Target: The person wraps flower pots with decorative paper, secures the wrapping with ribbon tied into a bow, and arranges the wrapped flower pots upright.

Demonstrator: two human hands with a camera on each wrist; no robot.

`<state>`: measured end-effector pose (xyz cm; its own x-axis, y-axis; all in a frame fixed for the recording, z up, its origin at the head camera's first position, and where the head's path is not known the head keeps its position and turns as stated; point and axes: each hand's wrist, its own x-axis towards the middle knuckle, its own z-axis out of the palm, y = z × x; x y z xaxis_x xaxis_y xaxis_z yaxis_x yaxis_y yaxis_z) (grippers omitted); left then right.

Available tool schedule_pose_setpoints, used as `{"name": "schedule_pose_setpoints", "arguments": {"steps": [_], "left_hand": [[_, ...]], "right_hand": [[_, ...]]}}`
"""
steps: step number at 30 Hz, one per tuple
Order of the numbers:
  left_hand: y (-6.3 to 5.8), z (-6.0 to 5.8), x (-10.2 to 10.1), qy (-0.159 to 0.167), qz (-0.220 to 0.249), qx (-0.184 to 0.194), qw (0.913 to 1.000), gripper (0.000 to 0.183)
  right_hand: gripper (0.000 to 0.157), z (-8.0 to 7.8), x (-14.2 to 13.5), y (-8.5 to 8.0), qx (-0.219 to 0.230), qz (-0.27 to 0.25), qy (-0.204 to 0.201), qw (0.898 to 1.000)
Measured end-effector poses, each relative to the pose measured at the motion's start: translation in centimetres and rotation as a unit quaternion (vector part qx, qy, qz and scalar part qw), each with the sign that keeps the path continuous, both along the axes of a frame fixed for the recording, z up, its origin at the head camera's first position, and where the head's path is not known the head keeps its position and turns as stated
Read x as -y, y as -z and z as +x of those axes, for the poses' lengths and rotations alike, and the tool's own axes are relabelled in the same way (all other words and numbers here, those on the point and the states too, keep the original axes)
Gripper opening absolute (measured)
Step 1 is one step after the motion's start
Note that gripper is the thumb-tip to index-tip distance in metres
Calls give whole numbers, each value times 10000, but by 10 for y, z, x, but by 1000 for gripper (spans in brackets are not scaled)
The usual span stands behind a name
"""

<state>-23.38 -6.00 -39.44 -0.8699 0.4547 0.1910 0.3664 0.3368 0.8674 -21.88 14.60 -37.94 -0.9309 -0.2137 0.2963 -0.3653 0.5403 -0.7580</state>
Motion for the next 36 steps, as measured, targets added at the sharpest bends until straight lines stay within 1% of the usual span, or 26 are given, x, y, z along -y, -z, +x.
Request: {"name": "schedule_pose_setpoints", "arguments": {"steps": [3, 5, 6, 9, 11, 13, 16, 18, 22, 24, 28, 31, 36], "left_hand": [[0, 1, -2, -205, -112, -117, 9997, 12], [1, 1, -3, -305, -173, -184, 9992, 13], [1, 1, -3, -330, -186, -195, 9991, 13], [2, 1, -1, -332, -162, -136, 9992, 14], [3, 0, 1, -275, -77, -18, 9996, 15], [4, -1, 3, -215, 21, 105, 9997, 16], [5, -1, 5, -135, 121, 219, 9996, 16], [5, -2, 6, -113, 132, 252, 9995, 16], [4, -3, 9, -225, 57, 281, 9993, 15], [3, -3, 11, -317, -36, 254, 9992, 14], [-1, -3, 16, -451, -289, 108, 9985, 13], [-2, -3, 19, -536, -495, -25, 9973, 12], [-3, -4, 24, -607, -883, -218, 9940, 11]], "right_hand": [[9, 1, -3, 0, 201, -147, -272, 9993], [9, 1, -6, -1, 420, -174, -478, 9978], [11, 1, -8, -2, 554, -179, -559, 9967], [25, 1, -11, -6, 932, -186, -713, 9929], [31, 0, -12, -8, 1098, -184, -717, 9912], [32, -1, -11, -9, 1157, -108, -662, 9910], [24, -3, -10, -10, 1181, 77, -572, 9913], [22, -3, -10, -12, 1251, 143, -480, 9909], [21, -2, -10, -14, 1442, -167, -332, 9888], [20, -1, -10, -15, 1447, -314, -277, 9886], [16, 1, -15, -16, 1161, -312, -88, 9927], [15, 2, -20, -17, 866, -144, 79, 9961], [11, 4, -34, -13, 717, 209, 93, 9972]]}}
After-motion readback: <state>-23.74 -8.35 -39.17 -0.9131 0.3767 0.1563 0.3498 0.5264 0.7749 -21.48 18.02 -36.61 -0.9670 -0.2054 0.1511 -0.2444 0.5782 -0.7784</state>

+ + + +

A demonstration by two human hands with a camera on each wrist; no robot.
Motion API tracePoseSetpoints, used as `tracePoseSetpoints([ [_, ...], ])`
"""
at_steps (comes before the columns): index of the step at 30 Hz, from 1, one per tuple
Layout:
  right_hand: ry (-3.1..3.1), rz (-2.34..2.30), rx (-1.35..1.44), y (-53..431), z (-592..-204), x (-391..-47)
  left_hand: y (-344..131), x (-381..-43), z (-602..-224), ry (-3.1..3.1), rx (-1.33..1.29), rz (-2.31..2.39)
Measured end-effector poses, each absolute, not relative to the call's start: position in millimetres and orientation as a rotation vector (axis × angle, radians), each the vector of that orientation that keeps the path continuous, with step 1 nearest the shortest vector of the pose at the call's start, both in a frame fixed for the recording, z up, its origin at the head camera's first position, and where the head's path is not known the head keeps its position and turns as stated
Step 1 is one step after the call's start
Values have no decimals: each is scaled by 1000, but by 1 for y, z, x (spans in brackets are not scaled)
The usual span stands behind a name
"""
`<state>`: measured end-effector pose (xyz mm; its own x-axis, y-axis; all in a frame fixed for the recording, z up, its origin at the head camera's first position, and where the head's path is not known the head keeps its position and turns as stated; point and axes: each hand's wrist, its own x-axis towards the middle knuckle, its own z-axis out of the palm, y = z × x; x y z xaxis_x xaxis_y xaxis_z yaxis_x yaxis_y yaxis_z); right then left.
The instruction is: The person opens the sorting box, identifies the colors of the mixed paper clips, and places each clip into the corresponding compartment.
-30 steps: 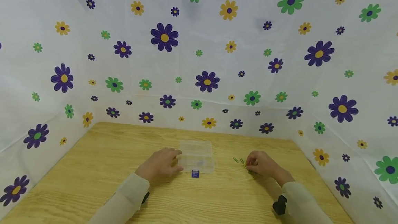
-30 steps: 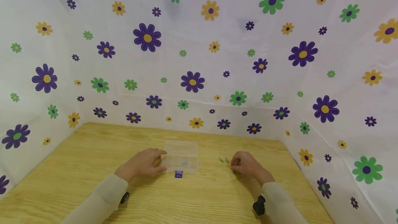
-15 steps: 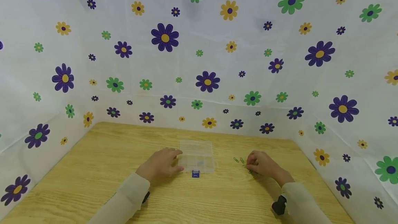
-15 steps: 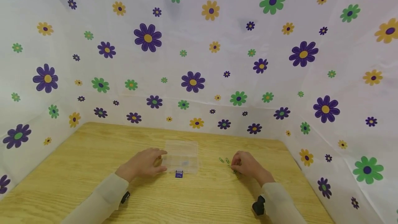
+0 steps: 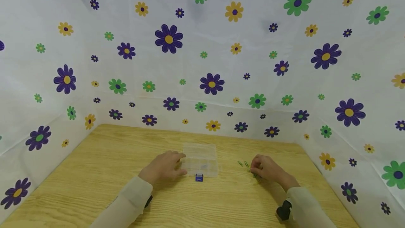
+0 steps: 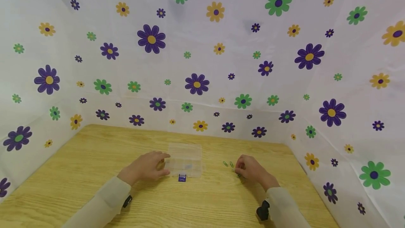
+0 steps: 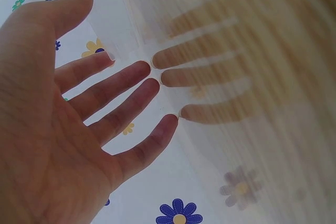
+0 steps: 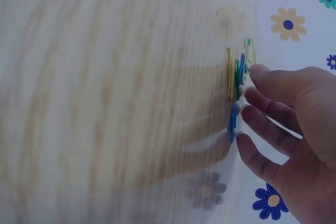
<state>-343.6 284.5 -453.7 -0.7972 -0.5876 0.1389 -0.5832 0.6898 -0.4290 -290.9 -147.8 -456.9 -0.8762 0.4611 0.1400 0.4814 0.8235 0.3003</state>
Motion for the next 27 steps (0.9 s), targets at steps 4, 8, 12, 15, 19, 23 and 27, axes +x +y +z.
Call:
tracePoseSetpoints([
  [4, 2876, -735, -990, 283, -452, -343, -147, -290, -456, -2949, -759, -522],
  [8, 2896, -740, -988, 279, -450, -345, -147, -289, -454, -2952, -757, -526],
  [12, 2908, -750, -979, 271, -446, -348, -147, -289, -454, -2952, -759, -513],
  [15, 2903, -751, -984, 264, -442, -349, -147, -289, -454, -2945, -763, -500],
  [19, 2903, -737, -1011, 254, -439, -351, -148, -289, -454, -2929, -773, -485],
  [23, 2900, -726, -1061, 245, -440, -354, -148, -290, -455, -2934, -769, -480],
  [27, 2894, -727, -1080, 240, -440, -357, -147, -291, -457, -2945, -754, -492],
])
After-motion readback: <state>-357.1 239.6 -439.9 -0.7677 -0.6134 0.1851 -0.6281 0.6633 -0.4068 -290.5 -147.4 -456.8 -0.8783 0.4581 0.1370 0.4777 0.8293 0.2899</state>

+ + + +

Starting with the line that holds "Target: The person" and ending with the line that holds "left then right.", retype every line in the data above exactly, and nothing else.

**Problem solution:**
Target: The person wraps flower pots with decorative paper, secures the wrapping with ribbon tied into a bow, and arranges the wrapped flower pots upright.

Demonstrator: two human hands with a camera on each wrist; no robot.

`<state>`: measured end-effector pose (xyz cm; its own x-axis, y-axis; all in a frame fixed for the recording, z up, its origin at the head camera's first position, and where the head's path is not known the head keeps its position and turns as stated; point and axes: each hand's wrist, its own x-axis towards the middle knuckle, its own z-axis out of the palm, y = z × x; x y z xaxis_x xaxis_y xaxis_z yaxis_x yaxis_y yaxis_z) (grippers omitted); left then right.

This exercise requires no further response.